Then, last week, a report from the Mayo Clinic raised an alarm about overzealous use of genetic testing in healthy individuals. After a 13-year-old boy died from a heart syndrome, about two dozen family members had genetic testing. All tested positive for variants in a gene linked to long-QT syndrome and were diagnosed with the disease. Yet none had cardiac symptoms, and only one had a positive EKG at any point — the boy’s brother, who had a defibrillator implanted. When the Mayo team reanalyzed the test results using a more up-to-date genetic database, they concluded the variant is harmless.

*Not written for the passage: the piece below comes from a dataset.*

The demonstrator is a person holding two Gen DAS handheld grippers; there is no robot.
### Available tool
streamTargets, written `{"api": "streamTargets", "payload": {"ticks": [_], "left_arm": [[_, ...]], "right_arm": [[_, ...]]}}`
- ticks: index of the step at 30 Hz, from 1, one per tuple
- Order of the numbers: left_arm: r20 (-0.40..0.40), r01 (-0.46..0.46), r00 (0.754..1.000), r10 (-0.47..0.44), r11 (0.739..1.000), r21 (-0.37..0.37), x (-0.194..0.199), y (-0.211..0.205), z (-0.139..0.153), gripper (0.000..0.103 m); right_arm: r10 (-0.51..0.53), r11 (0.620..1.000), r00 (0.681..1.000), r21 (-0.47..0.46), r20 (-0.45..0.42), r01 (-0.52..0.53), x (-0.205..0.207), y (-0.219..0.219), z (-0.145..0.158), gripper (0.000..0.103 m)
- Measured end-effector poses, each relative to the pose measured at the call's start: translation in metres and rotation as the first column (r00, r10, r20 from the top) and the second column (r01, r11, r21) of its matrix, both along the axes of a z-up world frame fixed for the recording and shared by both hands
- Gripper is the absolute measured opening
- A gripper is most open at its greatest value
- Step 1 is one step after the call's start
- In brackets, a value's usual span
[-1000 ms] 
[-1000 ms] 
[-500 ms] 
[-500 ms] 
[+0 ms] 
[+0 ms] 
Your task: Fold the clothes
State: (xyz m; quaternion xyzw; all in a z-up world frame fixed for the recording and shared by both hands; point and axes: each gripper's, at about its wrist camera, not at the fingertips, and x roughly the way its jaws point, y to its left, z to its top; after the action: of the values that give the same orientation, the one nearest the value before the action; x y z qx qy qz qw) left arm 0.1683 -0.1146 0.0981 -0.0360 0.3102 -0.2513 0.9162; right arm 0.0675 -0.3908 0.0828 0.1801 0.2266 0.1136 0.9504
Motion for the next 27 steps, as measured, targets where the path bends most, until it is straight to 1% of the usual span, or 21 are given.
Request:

And this week, in Science Translational Medicine, researchers at Brigham and Women’s Hospital, Boston Children’s and Massachusetts General Hospital address the question: If people carry a genetic mutation linked to a condition, what are the chances they will develop that condition over time? As part of the genomes2people project, the researchers tested participants in two long-term population studies — the Framingham Heart Study and the Jackson Heart Study — for 56 genes representing 24 hereditary cancer and cardiac syndromes. They did not know the participants’ actual health status. As it turned out, carrying a mutation increased risk for the related disease 4.7-fold in African Americans and 6.4-fold in European Americans, who had longer follow-up. This was true regardless of family history.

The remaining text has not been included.